*Task statement*: How many lines in these records include the string "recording"? Reply with that number alone.

*Listed records*:

- - - - - - -

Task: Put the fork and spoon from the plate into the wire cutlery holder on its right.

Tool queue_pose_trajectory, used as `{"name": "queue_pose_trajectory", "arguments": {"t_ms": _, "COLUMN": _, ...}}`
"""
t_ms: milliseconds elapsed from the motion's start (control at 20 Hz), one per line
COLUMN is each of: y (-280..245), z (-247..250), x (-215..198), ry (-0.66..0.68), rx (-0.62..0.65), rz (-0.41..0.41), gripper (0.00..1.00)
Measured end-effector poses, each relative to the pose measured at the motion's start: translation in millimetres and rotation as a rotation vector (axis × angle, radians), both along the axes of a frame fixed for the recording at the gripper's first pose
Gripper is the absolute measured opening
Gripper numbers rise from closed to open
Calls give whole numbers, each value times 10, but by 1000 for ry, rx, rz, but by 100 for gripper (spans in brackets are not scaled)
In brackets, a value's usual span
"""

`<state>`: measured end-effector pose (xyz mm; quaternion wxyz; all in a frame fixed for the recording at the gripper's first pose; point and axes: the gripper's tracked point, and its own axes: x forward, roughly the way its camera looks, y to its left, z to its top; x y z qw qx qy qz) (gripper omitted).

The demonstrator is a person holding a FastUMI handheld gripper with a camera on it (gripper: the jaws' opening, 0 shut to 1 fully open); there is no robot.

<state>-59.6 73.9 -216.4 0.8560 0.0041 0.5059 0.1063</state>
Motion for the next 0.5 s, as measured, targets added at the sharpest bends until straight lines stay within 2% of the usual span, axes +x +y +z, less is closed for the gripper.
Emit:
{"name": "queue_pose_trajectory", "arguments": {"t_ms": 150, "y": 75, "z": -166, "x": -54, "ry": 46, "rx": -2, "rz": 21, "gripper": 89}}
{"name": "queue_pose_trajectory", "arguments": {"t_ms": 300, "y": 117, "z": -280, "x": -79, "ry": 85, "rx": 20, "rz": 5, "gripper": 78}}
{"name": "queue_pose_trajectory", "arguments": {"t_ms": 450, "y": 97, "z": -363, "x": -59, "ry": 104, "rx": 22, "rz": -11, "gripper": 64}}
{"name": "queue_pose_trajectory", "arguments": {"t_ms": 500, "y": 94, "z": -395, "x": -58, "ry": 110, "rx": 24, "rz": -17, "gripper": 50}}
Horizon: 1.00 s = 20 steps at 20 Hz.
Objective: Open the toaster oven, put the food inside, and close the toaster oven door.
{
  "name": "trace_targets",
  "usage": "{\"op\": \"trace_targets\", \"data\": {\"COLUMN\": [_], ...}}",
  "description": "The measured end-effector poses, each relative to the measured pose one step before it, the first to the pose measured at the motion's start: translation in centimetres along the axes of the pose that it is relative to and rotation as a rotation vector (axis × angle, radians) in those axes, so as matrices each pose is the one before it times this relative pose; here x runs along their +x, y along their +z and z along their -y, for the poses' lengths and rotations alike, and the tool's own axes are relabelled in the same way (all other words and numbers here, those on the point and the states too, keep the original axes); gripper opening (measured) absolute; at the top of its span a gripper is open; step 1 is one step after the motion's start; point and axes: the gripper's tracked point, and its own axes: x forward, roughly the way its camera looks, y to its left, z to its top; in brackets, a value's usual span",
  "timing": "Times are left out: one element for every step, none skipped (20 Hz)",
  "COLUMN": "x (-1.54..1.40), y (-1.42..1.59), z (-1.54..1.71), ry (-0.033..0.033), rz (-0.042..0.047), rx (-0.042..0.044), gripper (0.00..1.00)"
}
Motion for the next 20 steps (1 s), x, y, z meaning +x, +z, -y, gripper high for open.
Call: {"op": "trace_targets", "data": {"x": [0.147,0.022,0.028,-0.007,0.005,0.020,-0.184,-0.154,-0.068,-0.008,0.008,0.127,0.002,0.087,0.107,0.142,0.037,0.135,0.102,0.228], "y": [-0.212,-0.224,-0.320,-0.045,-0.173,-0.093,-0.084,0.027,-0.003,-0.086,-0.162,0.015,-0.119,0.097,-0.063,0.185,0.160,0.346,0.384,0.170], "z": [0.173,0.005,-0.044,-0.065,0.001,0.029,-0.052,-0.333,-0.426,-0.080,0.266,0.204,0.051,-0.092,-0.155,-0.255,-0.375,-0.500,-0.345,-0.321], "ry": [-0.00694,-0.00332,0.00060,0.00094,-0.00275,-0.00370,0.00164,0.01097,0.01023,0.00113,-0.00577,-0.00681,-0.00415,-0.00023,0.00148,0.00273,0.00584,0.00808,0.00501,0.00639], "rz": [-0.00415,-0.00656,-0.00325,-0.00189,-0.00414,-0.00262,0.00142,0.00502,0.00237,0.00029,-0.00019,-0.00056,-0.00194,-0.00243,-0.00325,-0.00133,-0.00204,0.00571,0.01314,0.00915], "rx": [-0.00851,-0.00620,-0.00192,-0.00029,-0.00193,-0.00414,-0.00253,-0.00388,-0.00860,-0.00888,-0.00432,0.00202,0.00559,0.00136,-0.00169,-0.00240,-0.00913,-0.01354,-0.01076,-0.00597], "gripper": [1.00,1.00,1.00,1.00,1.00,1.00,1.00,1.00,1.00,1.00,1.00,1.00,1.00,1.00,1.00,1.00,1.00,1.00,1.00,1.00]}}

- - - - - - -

*Response area*: 2